__Exercise__. There is material below. Print exactly the lines starting at the line with "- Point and" and ending at the line with "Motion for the", ends included, and no others.

__Data provided__.
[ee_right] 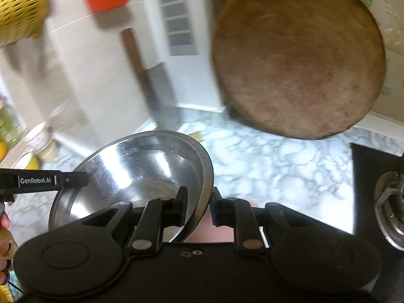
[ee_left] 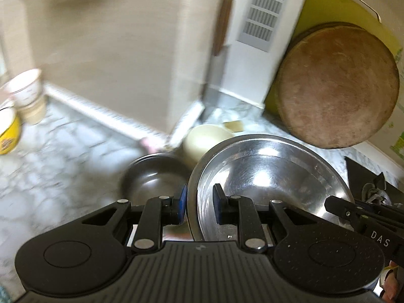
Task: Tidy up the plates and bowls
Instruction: 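Lift the steel bowl and carry it toward the sink side of the counter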
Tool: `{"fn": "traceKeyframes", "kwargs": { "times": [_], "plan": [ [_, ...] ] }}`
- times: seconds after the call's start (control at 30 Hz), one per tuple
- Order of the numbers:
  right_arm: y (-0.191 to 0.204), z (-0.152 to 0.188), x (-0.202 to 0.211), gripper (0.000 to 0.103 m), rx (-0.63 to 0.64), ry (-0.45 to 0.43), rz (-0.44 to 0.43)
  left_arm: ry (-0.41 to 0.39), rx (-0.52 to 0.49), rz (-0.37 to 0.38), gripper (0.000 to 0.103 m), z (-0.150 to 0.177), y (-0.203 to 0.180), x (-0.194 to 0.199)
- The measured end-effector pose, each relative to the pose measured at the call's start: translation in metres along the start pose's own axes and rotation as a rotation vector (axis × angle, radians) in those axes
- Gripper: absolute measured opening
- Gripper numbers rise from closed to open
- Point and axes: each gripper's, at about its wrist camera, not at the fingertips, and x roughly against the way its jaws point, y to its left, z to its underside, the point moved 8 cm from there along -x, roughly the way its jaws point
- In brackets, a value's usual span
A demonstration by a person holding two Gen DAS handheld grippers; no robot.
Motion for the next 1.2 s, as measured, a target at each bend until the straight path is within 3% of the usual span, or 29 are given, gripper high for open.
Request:
{"fn": "traceKeyframes", "kwargs": {
  "times": [0.37, 0.67, 0.93, 1.2],
  "plan": [
    [0.092, 0.047, 0.007, 0.02, 0.086, 0.046, -0.128, -0.029, 0.097, -0.102, 0.021, 0.055, 0.09, 0.053],
    [0.147, 0.094, -0.007, 0.02, 0.157, 0.122, -0.199, -0.019, 0.176, -0.155, 0.021, 0.107, 0.155, 0.067],
    [0.169, 0.137, -0.034, 0.02, 0.177, 0.19, -0.225, -0.037, 0.162, -0.201, 0.021, 0.138, 0.178, 0.055],
    [0.171, 0.151, -0.052, 0.02, 0.198, 0.222, -0.22, -0.007, 0.174, -0.2, 0.021, 0.156, 0.187, 0.038]
  ]
}}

__Result__.
- Point and axes: each gripper's, at about its wrist camera, not at the fingertips, and x roughly against the way its jaws point, y to its left, z to its underside, the point moved 8 cm from there along -x, roughly the way its jaws point
- In brackets, a value's usual span
A demonstration by a person holding two Gen DAS handheld grippers; no robot.
Motion for the next 1.2 s, as measured, a target at each bend until the straight path is within 3% of the usual span, or 29 are given, gripper high for open.

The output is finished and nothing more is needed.